В ту ночь с балкона своей спальни он глядел вниз на городские крыши – словно соты из янтаря, слоновой кости и золота; а потом долго лежал без сна, прислушиваясь к перекличке часовых после боя часов, и в голове его складывались строки:

 
Голос, в ночи звенящий, в сонном и старом испанском
Городе, потемневшем в свете бледнеющих звезд,
Что говорит голос – долгий, звонко-тоскливый?
Просто ли сторож кличет, верный покой суля?
Просто ли путника песня к лунным лучам летит?
Нет, влюбленное сердце плачет, лишенное счастья,
Просто зовет: «Когда?»
 

Слово «лишенное» казалось ему холодным и невыразительным, но «не знавшее» было слишком определенно, а никакого другого ритмически сходного слова он не мог подобрать к словам «влюбленное сердце плачет». Был третий час ночи, когда он кончил, и только в четвертом часу он уснул, предварительно прочитав про себя эти стихи не менее двадцати четырех раз. На следующий день он их записал и вложил в одно из тех писем к Флер, которые считал своим долгом настрочить, перед тем как спуститься к завтраку, – это развязывало его и делало более общительным.
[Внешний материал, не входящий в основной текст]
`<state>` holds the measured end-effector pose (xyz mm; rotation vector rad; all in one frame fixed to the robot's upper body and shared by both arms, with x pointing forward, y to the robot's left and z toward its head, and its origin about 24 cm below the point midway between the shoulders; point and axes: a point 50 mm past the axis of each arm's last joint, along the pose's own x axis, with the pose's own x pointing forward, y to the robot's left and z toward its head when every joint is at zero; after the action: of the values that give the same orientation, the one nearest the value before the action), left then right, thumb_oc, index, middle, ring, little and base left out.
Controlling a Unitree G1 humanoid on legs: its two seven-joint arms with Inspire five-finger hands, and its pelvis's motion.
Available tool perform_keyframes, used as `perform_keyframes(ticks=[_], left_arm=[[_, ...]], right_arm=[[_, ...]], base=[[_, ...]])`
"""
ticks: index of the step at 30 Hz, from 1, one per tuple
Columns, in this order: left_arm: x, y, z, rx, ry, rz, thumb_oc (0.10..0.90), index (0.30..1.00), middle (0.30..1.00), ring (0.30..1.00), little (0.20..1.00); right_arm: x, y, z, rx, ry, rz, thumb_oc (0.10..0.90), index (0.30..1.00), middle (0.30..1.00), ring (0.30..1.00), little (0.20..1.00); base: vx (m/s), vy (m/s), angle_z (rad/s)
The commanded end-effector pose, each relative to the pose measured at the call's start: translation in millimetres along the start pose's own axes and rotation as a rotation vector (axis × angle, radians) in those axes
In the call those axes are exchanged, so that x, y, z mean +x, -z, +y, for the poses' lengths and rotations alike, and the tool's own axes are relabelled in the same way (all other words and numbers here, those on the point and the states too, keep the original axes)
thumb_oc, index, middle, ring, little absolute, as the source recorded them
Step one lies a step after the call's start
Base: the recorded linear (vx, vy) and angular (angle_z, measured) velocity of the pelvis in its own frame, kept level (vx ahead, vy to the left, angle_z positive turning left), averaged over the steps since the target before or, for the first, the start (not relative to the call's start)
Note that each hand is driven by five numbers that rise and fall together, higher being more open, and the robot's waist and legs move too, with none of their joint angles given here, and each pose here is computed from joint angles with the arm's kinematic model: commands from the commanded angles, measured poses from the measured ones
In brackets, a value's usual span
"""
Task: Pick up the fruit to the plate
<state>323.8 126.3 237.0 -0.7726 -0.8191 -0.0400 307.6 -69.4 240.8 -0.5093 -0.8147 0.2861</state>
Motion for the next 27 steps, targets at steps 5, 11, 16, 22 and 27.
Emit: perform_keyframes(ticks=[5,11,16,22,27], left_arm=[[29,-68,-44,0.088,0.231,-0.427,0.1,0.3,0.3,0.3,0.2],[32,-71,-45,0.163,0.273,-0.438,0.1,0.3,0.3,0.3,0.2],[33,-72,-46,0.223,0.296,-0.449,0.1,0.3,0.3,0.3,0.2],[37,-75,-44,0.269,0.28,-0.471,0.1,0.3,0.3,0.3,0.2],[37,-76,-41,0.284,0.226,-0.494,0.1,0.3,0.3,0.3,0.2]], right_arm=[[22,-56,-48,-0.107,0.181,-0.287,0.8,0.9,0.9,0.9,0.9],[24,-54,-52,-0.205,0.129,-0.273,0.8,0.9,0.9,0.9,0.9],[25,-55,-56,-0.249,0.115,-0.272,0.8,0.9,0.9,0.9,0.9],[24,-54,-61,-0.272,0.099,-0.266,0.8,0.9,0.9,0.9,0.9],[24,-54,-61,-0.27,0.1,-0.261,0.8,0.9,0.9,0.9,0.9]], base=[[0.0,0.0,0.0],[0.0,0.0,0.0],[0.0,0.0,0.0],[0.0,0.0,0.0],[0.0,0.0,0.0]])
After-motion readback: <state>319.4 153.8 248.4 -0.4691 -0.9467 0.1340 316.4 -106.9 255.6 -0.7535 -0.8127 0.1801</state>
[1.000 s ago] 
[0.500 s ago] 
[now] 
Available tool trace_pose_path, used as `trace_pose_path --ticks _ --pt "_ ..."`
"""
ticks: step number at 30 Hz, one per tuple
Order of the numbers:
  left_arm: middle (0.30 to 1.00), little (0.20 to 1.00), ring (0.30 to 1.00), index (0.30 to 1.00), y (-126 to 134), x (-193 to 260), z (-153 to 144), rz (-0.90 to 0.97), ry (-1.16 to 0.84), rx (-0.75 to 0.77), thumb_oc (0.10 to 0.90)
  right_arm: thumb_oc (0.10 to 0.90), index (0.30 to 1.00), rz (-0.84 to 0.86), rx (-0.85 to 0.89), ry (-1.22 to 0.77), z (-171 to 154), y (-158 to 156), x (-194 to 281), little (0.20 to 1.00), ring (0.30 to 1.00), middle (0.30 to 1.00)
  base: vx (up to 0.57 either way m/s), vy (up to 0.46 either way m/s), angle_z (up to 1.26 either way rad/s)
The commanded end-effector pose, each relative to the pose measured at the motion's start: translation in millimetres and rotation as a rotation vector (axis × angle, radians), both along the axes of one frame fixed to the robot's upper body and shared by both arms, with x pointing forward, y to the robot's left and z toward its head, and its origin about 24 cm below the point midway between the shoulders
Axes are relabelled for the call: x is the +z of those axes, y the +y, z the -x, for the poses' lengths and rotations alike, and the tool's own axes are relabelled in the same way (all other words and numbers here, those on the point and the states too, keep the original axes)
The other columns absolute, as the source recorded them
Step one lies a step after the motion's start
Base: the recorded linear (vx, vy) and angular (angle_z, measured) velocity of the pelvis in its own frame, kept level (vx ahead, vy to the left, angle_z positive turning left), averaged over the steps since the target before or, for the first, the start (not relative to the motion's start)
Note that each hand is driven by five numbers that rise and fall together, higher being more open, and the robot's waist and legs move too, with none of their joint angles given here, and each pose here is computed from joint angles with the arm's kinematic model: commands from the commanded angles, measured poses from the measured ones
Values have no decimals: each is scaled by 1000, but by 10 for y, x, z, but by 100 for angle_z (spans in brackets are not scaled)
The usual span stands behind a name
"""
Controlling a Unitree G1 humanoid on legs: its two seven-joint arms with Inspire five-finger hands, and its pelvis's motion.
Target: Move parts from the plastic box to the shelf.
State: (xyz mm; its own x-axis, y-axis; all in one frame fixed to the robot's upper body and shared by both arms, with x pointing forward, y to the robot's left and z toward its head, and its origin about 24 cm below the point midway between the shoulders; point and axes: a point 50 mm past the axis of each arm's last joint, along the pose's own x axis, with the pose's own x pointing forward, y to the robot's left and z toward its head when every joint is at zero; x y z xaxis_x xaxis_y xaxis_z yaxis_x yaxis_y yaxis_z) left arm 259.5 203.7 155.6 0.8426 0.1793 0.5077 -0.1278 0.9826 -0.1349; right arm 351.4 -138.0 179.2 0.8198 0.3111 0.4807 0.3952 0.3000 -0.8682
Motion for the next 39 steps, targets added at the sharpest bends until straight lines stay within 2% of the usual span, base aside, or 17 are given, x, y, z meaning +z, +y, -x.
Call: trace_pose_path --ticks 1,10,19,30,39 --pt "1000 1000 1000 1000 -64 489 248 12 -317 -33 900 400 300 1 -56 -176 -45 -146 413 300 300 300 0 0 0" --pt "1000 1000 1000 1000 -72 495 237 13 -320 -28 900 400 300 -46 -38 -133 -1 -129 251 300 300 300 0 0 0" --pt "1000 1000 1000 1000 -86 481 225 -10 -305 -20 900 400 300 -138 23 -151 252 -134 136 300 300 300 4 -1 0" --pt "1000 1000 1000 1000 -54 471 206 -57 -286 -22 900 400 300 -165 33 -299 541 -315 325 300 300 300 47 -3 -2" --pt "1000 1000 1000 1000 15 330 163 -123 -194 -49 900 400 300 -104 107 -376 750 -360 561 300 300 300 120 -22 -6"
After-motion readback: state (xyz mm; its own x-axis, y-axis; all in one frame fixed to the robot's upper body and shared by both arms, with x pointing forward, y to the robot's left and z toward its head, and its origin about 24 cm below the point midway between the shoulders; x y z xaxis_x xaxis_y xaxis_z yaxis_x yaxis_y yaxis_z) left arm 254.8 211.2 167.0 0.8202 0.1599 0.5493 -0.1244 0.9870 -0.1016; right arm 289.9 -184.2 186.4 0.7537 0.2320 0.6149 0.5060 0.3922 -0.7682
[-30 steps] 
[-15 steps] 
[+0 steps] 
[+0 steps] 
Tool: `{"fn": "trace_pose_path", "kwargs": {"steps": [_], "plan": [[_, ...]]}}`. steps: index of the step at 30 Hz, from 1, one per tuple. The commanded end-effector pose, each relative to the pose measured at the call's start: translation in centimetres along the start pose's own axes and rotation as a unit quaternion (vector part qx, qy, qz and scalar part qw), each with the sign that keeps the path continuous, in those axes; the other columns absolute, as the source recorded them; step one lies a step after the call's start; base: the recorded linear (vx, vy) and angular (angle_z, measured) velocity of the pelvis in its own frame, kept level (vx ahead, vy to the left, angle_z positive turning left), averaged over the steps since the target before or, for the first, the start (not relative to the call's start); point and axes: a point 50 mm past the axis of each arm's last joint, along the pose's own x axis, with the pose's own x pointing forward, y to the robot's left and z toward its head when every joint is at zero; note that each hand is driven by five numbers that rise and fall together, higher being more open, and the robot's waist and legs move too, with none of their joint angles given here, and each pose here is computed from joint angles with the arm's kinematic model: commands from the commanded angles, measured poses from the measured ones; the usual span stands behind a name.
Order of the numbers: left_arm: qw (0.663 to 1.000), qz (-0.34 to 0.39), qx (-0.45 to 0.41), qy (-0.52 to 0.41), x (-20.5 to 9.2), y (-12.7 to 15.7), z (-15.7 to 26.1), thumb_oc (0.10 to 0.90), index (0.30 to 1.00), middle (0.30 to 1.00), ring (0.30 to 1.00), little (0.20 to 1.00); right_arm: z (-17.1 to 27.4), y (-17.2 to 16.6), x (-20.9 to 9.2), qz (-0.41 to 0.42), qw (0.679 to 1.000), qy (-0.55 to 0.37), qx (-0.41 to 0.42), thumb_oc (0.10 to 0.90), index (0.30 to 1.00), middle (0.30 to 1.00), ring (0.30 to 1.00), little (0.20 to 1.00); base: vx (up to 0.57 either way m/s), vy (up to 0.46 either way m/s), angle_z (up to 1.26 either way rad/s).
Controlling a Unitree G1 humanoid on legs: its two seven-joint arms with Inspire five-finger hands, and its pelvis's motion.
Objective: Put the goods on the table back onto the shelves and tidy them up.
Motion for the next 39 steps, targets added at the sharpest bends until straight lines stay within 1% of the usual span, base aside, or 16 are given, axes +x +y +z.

В полдень того же дня, сидя на террасе отеля, Джон внезапно почувствовал тупую боль в затылке, странное ощущение в глазах и тошноту. Солнце слишком горячо приласкало его. Следующие три дня он провел в полумраке и тупом болезненном безразличии ко всему, кроме льда на голове и улыбки матери. А мать не выходила из его комнаты и ни на миг не ослабляла своей бесшумной бдительности, которая казалась Джону ангельской. Но бывали минуты, когда ему делалось нестерпимо жалко самого себя и очень хотелось, чтобы Флер могла его видеть. Несколько раз он страстно прощался в мыслях с нею и с землей, и слезы выступали у него на глазах. Он даже придумал, какую весть пошлет ей через свою мать, которая до смертного часа будет раскаиваться, что замышляла их разлучить, – бедная мама! Однако он не преминул также сообразить, что теперь у него есть законный предлог для скорейшего возвращения домой.

Каждый вечер в половине седьмого начиналась «гасгача» колоколов: водопадом обрушивался звон, поднимаясь из города в долине и вновь низвергаясь разноголосицей перезвона. Отслушав гасгачу на четвертый день своей болезни, Джон сказал неожиданно:

– Я хочу назад, в Англию, мама, солнце слишком печет.

– Хорошо, дорогой. Как только тебе можно будет тронуться в путь.

Джону сразу сделалось лучше – и гнусней на душе.

Прошло пять недель со дня их отъезда из Лондона, когда они пустились в обратную дорогу. Мыслям Джона вернулась их былая ясность, только он вынужден был носить широкополую шляпу, под которую мать его подшила в несколько слоев оранжевого и зеленого шелка, и ходил он теперь предпочтительно по теневой стороне. Сейчас, когда долгая борьба скрытности между ними близилась к концу, Джон все тревожней спрашивал себя, замечает ли мать, как ему не терпится скорее вернуться к тому, от чего она его оторвала. Обреченные испанским провидением провести сутки в Мадриде в ожидании поезда, они, естественно, еще раз посетили Прадо. На этот раз Джон с нарочитой небрежностью лишь мимоходом остановился перед «Виноградаршей» Гойи. Теперь, когда он возвращался к Флер, можно было глядеть не так внимательно. Задержалась перед картиной его мать. Она сказала:

– Лицо и фигура девушки очаровательны.

Джон выслушал со смущением. Поняла она или нет? Но он лишний раз убедился, что далеко уступает ей и в самообладании, и в чуткости. Каким-то своим, интуитивным путем, тайна которого ему была недоступна, она умела нащупывать пульс его мыслей; она знала чутьем, на что он надеется, чего боится и чего желает. Обладая, не в пример большинству своих сверстников, совестью, Джон испытывал чувство отчаянной неловкости и вины. Он хотел, чтобы мать была с ним откровенна, он почти надеялся на открытую борьбу. Но не было ни борьбы, ни откровенности, в упорном молчании ехал он с матерью на север. Так впервые он узнал, насколько лучше, чем мужчина, умеет женщина вести выжидательную игру. В Париже пришлось опять задержаться на денек. Джон совсем приуныл, потому что «денек» растянулся в целых два дня из-за каких-то дел в связи с портнихой; точно его мать, прекрасная во всяком платье, нуждалась в нарядах! Счастливейшей минутой за все их путешествие была для него та, когда он, покидая Францию, ступил на палубу парохода.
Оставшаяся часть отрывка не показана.